***** STORED DATA

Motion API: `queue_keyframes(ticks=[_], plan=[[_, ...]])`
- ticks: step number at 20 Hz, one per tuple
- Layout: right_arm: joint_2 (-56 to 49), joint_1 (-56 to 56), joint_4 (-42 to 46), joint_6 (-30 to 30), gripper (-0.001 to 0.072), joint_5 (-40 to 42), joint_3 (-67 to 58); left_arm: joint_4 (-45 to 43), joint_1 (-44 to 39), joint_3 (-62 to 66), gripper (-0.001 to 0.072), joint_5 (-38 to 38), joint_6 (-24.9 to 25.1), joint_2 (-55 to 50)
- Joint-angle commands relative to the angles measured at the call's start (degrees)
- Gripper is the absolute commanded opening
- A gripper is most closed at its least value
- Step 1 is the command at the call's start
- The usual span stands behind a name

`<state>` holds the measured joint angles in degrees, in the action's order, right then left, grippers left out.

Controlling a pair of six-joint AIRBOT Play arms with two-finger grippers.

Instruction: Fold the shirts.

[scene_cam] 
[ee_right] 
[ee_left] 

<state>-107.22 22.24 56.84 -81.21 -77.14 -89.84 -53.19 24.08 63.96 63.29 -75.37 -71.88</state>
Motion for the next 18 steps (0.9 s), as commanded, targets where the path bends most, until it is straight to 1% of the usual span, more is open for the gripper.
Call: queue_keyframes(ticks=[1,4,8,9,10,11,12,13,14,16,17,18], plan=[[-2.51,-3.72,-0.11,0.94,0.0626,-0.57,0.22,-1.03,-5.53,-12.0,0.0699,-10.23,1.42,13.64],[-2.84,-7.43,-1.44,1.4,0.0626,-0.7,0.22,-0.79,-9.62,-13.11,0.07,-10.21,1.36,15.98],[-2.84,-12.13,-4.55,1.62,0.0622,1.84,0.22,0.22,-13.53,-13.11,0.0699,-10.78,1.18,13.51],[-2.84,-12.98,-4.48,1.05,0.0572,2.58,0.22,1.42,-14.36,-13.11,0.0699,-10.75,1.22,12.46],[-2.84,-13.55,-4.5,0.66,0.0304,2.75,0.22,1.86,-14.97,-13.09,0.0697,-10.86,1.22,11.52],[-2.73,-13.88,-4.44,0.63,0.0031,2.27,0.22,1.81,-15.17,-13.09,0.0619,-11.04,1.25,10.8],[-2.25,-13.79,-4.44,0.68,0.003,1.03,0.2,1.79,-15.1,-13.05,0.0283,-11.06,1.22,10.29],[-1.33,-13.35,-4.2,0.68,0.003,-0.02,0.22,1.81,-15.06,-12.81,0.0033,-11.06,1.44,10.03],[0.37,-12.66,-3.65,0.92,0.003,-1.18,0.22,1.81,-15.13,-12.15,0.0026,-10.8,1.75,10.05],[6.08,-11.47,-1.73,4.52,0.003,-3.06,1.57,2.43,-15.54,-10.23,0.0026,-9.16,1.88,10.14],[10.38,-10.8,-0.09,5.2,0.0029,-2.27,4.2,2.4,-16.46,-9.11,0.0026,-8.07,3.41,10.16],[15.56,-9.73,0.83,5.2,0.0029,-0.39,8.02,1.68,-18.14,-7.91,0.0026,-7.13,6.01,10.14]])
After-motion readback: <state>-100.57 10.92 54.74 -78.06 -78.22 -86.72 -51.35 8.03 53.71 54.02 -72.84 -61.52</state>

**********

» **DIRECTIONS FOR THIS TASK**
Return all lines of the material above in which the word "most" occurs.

» **ANSWER BOX**
- A gripper is most closed at its least value
Motion for the next 18 steps (0.9 s), as commanded, targets where the path bends most, until it is straight to 1% of the usual span, more is open for the gripper.

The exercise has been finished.